Joachim Kersten ist Experte für Jugendgewalt. 1999 veröffentlichte er das Buch "Der Kick und die Ehre: vom Sinn jugendlicher Gewalt".

Hamburger Abendblatt: Woher kommt die Gewalt?

Joachim Kersten: Für die situative Gewalt gibt es viele Faktoren. Wie eine aggressive Grundstimmung, die auch jedes Wochenende in den Fußballstadien herrscht, aber von der Präsenz der Polizei größtenteils kontrolliert wird.

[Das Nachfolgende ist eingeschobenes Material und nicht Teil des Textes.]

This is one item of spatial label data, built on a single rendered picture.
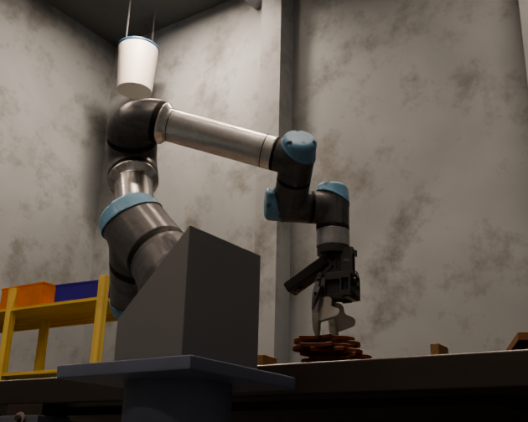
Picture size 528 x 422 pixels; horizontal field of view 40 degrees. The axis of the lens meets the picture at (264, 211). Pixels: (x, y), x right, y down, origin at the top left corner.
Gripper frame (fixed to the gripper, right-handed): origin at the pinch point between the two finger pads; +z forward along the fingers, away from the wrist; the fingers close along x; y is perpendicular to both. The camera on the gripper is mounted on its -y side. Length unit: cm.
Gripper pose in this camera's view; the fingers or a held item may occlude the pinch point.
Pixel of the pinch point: (323, 339)
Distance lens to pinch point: 158.1
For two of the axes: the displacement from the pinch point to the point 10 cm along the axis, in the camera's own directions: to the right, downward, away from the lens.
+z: -0.3, 9.4, -3.4
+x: 4.2, 3.2, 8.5
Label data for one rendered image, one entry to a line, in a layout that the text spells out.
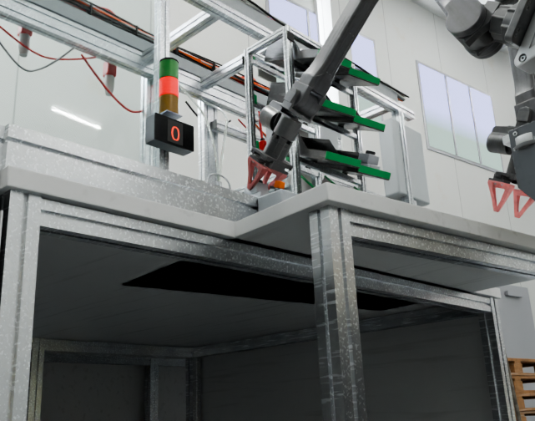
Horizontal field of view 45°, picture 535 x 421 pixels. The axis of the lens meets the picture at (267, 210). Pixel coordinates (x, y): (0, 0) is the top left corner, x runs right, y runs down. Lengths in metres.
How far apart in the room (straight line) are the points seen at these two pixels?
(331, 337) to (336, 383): 0.07
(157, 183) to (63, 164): 0.18
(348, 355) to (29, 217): 0.49
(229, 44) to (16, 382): 6.32
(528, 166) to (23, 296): 0.93
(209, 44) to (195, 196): 5.70
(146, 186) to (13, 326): 0.37
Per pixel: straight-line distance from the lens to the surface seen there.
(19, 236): 0.92
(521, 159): 1.34
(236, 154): 6.48
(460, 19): 1.35
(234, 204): 1.28
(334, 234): 0.98
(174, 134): 1.61
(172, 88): 1.67
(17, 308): 0.91
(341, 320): 0.96
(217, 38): 6.98
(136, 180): 1.14
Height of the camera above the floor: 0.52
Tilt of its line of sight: 18 degrees up
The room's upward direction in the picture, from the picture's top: 3 degrees counter-clockwise
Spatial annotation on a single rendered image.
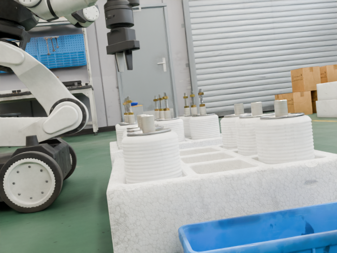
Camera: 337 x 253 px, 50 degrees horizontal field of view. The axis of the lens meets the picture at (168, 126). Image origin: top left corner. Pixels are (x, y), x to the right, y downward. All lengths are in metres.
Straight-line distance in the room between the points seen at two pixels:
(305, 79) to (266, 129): 4.29
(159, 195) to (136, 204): 0.04
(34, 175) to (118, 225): 0.74
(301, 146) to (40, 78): 1.09
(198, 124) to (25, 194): 0.61
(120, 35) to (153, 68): 5.24
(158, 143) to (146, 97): 5.75
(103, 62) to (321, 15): 4.13
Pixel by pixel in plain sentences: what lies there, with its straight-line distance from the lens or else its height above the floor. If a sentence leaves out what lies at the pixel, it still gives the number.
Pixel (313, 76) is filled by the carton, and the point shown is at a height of 0.47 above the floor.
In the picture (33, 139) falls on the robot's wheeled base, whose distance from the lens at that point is 1.34.
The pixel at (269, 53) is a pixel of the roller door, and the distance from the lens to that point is 6.93.
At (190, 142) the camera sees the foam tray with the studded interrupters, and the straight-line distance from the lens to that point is 1.10.
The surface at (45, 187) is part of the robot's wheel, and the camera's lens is 1.27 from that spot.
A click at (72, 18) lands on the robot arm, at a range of 1.81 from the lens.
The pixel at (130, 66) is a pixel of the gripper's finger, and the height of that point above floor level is 0.43.
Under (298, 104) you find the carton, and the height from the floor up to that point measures 0.15.
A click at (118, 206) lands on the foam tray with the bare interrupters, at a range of 0.54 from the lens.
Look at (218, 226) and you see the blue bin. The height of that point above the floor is 0.11.
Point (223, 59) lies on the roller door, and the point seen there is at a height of 1.03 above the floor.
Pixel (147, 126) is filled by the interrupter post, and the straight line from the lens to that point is 0.59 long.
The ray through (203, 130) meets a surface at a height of 0.21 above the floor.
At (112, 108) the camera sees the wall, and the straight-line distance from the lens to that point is 6.27.
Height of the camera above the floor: 0.29
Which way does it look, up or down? 3 degrees down
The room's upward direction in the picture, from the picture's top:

Warum gerade an U- und S-Bahnhöfen?

Kersten: Es liegt an der Architektur. Die U-Bahn-Prügeleien sind ein typisch deutsches Problem. Die Verkehrsbetriebe müssen etwas unternehmen, dass dieser Raum von Jugendlichen als Errungenschaft wahrgenommen wird und nicht als verachtungswürdig.

Schrecken die Überwachungskameras nicht ab?

Kersten: Nein. Es geht bei den U-Bahn-Prügeleien um den Mechanismus der unmittelbaren Verknüpfung zwischen Herabsetzung und Aggressionsausbrüchen, die man mit pädagogischem Gerede nicht eingrenzen kann. Die Bilder sind sehr schockierend. Denn reale Gewalt ist sehr hässlich und anders als die Darstellungen in Filmen und Spielen.

Warum hören die Jungs nicht auf, wenn einer am Boden liegt?

Kersten: Dann scheint die Grenze, die Hemmschwelle zur Gewalt, erst recht aufgehoben. Die Erregungsdynamik ist zu groß, Gewaltausübende sind dann enthemmt, und das war - entgegen der landläufigen Ideologie - immer schon so.